The first presentation of the morning was from Roy Trevelion, a patient speaker diagnosed with Still’s disease at the age of 7. His experiences have made him an expert in managing the joint pain and mobility problems of arthritis. He currently works at HIV i-Base, and is an active member of UK-CAB, a network of HIV treatment advocates.

He talked about the fragmented nature of the NHS and the impact this could have on future integration and decision making. He acknowledged GP’s cannot know everything, but it is important to have pathways of information to improve the quality of care.

Improvement and Innovation

Our second speaker of the day was George Freeman MP, Minister for Life Sciences. Since the General Election, he has also taken on responsibility for specialised services. He emphasised the need to accelerate innovation in the system to benefit patients. We are rightly demanding the best from the NHS, but have to be realistic on the limits of funding.

He talked about the Pharmaceutical Price Regulation Scheme (PPRS), allowing the NHS to support effective and innovative use of the budget, whilst adopting a patient centred approach to improve quality and outcomes. They are also working to establish the first Rare Disease Register in the UK.

Meaningful Metrix

John Murray, Director of the SHCA, commented on the hugely controversial Health & Social Care Act. With the constraints of a tight budget, and early transparency having evaporated, there have been two years of little being agreed and large numbers of patients affected.

The vision of the government is to create a system held to account by metrix; a platform to measure and improve outcomes, quality and cost. For example, we will know if our Clinical Commissioning Group (CCG) is not doing well, as the metrix will be available to prove it. The difficulty is, how do we create metrix that are meaningful to patients?

The morning closed with a presentation from Sir Hugh Taylor, Chair of the Accelerated Access Review. It is looking at speeding up patient access to innovative medicines and medical technologies. The whole process is underpinned by patient and user engagement. Key issues being considered are available online, and anyone can keep in touch by signing up for email updates or following them on twitter. They want to involve as many people and groups as possible to explore answers together.

The Cost of Care

Following lunch, one of our speakers was Richard Jeavons, NHS England Director of Commissioning Specialised Services. This year the cost of specialised services to NHS England is £14.7 billion. The innate pressure for growth in expenditure on specialised services is greater than any other, and there’s a need to find ways to be more efficient. Current incentives in the system sometimes prevent services from changing and improving.

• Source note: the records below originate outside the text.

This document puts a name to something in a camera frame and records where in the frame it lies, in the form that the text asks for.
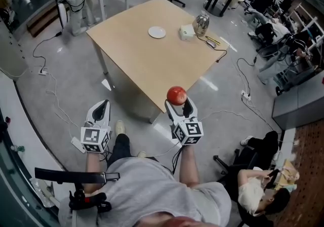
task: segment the black hair
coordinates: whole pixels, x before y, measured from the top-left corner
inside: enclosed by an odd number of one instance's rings
[[[286,188],[280,188],[273,198],[273,202],[265,208],[267,214],[279,213],[284,210],[289,202],[290,193]]]

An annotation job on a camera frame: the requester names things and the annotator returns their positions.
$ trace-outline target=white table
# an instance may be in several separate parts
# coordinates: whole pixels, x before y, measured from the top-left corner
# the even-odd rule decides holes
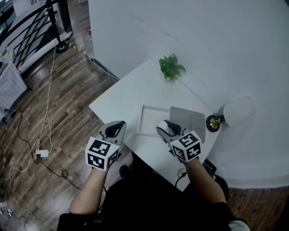
[[[168,151],[161,138],[136,136],[139,114],[142,105],[168,109],[171,106],[201,112],[208,117],[212,112],[179,81],[164,83],[159,77],[160,67],[148,60],[119,82],[114,84],[92,104],[91,110],[104,122],[124,120],[127,123],[124,144],[136,153],[145,163],[162,177],[175,185],[179,169],[184,168],[176,157]],[[199,156],[203,162],[213,147],[219,132],[211,133],[206,129],[205,143]],[[177,187],[183,191],[189,184],[185,176]]]

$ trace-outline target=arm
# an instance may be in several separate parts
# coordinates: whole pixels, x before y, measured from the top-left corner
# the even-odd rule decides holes
[[[220,185],[210,177],[198,159],[186,163],[185,166],[191,185],[206,202],[227,203]]]
[[[103,186],[107,172],[92,169],[88,179],[70,205],[70,213],[93,214],[96,213],[103,193]]]

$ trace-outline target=tray
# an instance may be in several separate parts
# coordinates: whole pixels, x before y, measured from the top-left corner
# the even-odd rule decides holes
[[[169,109],[143,105],[139,110],[136,135],[161,138],[156,128],[161,121],[168,120],[169,117]]]

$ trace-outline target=lamp
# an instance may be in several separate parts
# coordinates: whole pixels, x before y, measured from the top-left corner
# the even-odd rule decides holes
[[[206,126],[210,132],[216,132],[220,124],[227,122],[231,127],[236,127],[255,114],[255,105],[250,97],[242,97],[224,106],[224,114],[210,115],[206,119]]]

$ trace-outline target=electrical outlet
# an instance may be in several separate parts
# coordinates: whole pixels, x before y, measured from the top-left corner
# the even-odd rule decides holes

Financial difficulty of some services is in turn affecting the provision of care.

Some Final Thoughts

We were left with a few things to think about at the end of the day, the following of which stood out for me:

Affordability: How do we stop this from getting in the way of new treatments and innovation?
Patient Involvement: ‘How much as tax payers are we prepared to put in the NHS?’ Patients need to be involved in this discussion
Ethical Balance: How do we balance cost against quality of life?
Future of Healthcare: How will we set ourselves up for the future to ensure we don’t lag behind the rest of the world in allowing access to new drugs?